Only the lines below starting at the one that contains "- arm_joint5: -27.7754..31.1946" and ending at the one that contains "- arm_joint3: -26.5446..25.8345" are to be reproduced, exactly and with both ends kept.

**** MATERIALS PROVIDED

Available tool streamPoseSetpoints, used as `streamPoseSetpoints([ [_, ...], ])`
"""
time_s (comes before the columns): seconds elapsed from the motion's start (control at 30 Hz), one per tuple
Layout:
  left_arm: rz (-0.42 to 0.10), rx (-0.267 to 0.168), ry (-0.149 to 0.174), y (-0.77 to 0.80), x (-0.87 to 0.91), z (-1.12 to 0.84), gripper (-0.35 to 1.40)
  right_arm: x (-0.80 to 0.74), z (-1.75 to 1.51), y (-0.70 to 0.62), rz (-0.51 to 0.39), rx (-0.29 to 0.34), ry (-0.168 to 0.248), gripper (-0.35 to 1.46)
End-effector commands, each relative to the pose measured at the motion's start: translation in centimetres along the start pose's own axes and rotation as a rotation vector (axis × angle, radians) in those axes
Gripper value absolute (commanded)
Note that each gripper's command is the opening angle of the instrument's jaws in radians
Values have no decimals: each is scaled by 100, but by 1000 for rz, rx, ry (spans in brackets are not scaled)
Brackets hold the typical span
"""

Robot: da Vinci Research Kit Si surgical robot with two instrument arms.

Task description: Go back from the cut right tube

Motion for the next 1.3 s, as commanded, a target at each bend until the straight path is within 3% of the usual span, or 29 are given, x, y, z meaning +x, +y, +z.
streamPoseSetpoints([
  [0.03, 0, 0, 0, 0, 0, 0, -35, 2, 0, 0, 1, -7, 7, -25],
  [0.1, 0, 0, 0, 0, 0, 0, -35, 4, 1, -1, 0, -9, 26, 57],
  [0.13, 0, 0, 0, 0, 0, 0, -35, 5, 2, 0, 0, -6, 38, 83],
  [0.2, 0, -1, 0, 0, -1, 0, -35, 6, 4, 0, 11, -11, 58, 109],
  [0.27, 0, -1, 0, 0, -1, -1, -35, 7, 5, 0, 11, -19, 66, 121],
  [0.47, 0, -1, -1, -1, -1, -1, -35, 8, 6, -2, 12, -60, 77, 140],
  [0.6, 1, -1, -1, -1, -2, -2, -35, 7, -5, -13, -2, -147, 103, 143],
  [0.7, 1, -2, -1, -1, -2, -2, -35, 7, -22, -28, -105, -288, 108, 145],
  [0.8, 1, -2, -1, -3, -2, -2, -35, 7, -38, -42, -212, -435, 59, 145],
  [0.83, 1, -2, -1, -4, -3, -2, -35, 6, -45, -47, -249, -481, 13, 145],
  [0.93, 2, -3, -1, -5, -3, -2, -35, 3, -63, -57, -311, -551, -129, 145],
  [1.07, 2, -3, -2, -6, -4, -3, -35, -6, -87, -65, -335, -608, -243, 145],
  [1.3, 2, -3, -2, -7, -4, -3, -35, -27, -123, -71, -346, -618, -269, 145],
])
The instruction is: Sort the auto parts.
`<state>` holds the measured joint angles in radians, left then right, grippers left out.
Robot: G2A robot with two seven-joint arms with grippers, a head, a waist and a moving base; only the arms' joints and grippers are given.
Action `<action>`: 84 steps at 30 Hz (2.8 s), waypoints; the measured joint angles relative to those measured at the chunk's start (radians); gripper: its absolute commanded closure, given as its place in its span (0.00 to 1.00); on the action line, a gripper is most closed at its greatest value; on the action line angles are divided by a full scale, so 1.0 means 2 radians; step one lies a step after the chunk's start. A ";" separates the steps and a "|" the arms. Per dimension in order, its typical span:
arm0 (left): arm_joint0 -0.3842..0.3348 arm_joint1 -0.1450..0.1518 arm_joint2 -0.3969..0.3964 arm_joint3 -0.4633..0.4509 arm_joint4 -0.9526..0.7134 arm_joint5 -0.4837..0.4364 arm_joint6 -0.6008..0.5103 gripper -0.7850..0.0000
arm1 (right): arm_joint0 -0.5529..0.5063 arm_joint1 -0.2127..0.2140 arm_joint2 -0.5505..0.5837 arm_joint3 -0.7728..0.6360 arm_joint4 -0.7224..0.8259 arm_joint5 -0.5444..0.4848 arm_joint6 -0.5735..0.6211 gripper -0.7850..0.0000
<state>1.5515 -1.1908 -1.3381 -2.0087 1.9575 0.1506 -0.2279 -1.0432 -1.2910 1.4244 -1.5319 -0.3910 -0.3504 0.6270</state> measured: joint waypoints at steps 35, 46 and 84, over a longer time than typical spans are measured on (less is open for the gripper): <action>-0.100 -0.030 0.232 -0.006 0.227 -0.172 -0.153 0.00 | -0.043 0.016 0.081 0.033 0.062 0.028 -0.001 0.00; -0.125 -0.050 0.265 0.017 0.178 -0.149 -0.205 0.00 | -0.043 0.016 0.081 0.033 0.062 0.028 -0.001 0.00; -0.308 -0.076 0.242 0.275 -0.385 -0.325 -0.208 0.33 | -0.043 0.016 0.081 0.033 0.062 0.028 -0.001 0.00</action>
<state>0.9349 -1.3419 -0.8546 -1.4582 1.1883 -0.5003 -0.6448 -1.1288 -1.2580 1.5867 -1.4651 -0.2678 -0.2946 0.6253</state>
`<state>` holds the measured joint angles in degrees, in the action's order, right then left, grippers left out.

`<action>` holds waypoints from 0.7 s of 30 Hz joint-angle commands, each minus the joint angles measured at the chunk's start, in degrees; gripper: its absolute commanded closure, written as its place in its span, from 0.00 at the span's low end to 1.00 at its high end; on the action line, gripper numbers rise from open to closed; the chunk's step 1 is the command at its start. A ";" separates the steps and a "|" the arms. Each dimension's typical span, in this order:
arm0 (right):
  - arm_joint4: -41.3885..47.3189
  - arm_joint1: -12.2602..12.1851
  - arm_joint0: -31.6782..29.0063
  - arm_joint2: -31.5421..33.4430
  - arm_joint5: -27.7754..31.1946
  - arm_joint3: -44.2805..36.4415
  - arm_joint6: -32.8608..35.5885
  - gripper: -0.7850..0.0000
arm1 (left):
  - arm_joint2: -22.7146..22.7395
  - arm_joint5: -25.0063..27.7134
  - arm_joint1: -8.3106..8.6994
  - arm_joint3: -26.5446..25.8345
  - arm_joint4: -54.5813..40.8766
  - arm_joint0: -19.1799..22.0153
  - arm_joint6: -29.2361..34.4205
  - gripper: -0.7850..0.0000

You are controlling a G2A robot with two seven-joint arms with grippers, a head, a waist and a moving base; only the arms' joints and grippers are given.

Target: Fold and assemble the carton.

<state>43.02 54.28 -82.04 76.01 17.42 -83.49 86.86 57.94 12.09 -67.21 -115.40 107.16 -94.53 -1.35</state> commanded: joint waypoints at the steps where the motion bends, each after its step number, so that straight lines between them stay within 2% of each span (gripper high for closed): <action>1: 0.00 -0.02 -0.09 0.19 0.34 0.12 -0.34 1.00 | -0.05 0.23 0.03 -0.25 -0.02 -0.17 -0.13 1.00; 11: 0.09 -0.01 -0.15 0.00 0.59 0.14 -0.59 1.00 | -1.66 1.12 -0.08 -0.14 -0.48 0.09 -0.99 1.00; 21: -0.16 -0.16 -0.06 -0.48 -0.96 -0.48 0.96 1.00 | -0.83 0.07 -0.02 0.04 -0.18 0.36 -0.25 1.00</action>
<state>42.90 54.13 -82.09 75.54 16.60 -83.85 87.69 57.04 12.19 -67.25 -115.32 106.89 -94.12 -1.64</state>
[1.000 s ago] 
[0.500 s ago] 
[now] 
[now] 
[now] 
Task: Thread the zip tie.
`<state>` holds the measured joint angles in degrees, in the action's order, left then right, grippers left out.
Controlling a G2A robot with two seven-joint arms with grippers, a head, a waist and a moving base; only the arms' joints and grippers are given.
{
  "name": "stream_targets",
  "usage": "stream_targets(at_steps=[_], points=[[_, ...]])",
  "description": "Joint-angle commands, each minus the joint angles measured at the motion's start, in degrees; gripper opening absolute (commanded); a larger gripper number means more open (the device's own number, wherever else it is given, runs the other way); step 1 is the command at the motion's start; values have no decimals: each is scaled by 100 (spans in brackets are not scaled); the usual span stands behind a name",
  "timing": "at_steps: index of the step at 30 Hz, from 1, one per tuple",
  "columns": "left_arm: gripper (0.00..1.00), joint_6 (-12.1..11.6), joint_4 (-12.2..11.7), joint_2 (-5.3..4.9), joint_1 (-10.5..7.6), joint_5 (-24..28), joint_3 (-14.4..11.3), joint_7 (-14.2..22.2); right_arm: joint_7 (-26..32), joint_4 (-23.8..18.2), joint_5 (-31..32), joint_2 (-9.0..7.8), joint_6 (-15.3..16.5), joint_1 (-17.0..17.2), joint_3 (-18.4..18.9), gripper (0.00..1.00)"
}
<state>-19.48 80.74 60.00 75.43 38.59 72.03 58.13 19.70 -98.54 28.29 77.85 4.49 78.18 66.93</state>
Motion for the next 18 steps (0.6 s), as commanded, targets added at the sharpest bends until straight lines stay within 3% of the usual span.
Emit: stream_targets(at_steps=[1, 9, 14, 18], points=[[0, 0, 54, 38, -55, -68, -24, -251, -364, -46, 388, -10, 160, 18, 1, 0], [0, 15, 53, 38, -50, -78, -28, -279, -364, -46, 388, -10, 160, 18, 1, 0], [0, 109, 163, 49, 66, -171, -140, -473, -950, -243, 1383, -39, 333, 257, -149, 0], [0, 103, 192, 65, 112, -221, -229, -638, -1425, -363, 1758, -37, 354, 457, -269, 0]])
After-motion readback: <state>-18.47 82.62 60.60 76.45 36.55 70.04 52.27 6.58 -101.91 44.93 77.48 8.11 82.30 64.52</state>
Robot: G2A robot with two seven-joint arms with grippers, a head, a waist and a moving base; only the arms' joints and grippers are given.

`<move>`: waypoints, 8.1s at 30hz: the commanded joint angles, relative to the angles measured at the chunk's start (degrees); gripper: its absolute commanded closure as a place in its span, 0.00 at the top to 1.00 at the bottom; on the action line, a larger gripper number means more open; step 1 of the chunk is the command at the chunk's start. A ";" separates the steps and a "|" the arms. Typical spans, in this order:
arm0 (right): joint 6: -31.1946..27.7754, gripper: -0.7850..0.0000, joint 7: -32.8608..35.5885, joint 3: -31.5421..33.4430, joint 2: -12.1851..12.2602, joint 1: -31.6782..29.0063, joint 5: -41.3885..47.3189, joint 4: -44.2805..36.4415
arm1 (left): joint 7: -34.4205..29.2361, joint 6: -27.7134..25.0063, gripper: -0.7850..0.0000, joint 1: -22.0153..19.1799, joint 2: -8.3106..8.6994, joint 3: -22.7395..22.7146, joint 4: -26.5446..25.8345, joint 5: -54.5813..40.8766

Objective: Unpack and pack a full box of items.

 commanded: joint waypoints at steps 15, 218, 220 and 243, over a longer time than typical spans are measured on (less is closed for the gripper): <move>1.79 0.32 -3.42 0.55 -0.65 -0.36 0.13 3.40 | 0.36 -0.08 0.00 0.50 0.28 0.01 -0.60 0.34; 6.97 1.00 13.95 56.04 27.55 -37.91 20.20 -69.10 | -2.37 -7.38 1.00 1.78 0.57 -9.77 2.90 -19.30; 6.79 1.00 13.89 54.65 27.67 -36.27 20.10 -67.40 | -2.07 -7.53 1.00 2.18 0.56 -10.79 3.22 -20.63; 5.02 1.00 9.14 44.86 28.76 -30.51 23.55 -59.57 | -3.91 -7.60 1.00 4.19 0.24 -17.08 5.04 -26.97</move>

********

| WORKED SOLUTION |
  - arm_joint5: -27.7754..31.1946
  - arm_joint3: -44.2805..36.4415
  - arm_joint6: -32.8608..35.5885
  - gripper: -0.7850..0.0000
arm1 (left):
  - arm_joint2: -22.7146..22.7395
  - arm_joint5: -25.0063..27.7134
  - arm_joint1: -8.3106..8.6994
  - arm_joint3: -26.5446..25.8345

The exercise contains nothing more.